The State, on the other hand, insisting that it did apply to the other two Territories mentioned in subsequent sections of the act, asserted also that whether it did or did not was unimportant, since by the twelfth section the lands in Nebraska were subjected to the provisions of the Pre-emption Act of 1841, which exempted 'all known salines;' within which class, as it happened, those in question came.

The State, however, relied also on two other acts subsequent to that already set forth, of July 22d, 1854. The acts were thus:

1st. An act of the 3d of March, 1857, [4] 'to establish three additional land districts in the Territory of Nebraska.'

This act rearranged the land districts of Nebraska, authorized the appointment of officers for them, and by one section enacted—

'That the President is hereby authorized to cause the public lands in said districts to-with the exception of such as may have been or may be reserved for other purposes-be exposed to sale in the same manner as other public lands of the United States.'

2d. An act of the 19th April, 1864, [5] 'to enable the people of Nebraska to form a constitution and State government, and for the admission of such State into the Union,' &c.

This act enacts—

'SECTION 11. That all salt springs within said State, not exceeding twelve in number, with six sections of land adjoining, or as contiguous as may be to each, shall be granted to said State for its use; the said land to be selected by the governor thereof,' &c.

Under this act (after the admission of Nebraska as a State into the Union), its governor made a selection of twelve salt springs, the ones now in question being of the number.
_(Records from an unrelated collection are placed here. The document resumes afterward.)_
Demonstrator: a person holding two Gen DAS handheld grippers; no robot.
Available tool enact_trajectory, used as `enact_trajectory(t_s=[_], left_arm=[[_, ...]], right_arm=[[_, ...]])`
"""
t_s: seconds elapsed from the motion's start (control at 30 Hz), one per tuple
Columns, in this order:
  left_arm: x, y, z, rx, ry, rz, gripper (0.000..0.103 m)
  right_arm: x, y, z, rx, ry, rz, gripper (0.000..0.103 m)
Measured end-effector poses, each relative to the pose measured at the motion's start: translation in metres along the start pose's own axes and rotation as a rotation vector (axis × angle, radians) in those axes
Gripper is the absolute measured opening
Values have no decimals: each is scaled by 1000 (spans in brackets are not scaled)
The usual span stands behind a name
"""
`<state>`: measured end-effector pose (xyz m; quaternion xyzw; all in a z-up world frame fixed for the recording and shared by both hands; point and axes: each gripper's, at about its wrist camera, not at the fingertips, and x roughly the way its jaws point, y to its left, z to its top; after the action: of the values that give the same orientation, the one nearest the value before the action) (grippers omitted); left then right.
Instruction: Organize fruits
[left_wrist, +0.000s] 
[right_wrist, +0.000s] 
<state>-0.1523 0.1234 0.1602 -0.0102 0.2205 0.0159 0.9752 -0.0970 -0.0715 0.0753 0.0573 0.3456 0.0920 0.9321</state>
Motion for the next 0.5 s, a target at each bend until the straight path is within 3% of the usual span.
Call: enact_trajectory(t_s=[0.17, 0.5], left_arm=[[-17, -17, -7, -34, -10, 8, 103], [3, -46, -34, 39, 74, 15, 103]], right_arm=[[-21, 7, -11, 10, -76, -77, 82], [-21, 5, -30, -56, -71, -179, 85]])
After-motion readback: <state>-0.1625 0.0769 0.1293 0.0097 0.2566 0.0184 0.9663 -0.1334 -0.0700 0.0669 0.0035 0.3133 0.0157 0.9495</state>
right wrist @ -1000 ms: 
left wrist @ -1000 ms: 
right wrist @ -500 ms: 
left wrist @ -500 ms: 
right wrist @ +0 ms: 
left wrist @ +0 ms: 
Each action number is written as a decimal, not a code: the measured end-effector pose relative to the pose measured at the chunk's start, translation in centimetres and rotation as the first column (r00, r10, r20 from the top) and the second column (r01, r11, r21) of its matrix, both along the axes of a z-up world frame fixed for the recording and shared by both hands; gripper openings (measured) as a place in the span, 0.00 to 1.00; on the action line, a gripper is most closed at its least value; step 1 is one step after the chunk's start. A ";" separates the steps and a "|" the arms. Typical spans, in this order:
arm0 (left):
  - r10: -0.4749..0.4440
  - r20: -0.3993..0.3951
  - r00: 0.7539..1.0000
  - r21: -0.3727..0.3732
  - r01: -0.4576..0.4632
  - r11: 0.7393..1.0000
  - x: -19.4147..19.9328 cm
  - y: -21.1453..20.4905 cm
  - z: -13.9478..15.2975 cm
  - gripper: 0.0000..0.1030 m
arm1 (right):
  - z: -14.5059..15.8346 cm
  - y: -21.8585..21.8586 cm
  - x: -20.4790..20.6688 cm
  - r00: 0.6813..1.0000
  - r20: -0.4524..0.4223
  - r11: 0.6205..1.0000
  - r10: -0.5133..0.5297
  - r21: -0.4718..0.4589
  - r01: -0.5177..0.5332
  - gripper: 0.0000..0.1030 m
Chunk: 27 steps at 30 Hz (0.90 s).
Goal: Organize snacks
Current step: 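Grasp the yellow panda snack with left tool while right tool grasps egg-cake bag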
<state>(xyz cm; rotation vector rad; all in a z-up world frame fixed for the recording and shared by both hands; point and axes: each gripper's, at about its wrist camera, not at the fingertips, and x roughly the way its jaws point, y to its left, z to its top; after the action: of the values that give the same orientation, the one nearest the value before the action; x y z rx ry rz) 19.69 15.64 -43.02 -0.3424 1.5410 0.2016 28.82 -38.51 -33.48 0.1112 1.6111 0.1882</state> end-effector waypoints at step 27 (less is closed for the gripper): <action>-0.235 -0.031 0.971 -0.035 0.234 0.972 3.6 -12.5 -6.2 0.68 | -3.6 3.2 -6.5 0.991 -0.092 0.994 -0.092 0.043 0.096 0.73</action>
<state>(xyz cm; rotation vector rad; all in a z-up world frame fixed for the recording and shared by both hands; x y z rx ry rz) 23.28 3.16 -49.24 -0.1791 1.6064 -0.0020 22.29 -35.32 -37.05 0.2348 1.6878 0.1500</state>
This act, however, contained a proviso which the plaintiffs conceived covered the present case and destroyed the value to the State (if it had any) of the main enactment. The proviso was thus:

'Provided that no salt spring or lands, the right whereof is now vested in any individual or individuals, shall by this act be granted to said State.'

It may here be remarked that the plaintiffs had obtained certificates of entry for the lands in controversy, and patents for them had been issued. The patents were transmitted from the General Land Office at Washington to the local office in Nebraska. Before their delivery, however, the Commissioner of the General Land Office, ascertaining that the lands patented were saline lands and not agricultural, recalled the patents and cancelled the location.

The court below gave judgment for the State. From that judgment the other side brought the case here.

The case was thoroughly well argued by Mr. Montgomery Blair, for the plaintiff in error, and by Messrs. William Lawrence, of Ohio, R. H. Bradford, and E. R. Hoar, contra, for the State or its tenants.

In behalf of the plaintiffs in error (plaintiffs also below), it was argued that the act of July 22d, 1854, though purporting to be one statute, and in form such, was obviously in fact two statutes; the first statute coming to the tenth section and relating exclusively to New Mexico; the other, running from the beginning of that tenth section to the end of the thirteenth, and relating exclusively to Kansas and Nebraska. The case was the case of two separate bills referring to distinct but cognate subjects tacked together, and passed through Congress as one statute; a very familiar case in the legislation of Congress, or of one bill where two cognate and distinct subjects were acted on in one bill; one subject in the first part and the other in the last. Viewing the statute in this light, the fourth section of the first act could not be made to overlap and cover any portion of the second act.

But if this were not the obvious history or character of the statute, the language of the fourth section is not the language of 'reservation.' The word 'reserved' or 'reservation' does not occur in it. The section was, therefore, to be confined to operating upon what immediately precedes it; that is to say, it was to be read as a prohibition upon the occupancy of the mineral, saline, and school lands of New Mexico, by settlers under the donation clause of the act contained in sections two and three preceding. New Mexico in 1854 was a distant, and agriculturally considered, a sterile Territory; though one having very rich mines and salines. The object of Congress was to invite agricultural settlers into it. Donations of agricultural lands to such persons were requisite to secure this object; and even such donations hardly secured it. But donations of the invaluable mineral lands and salines there were not at all requisite to invite thither the enterprising miner and salt-maker. These persons would go there if they could purchase at private sale or lease the mines or salines. Congress, therefore, would have been without excuse in giving away these mines and salines.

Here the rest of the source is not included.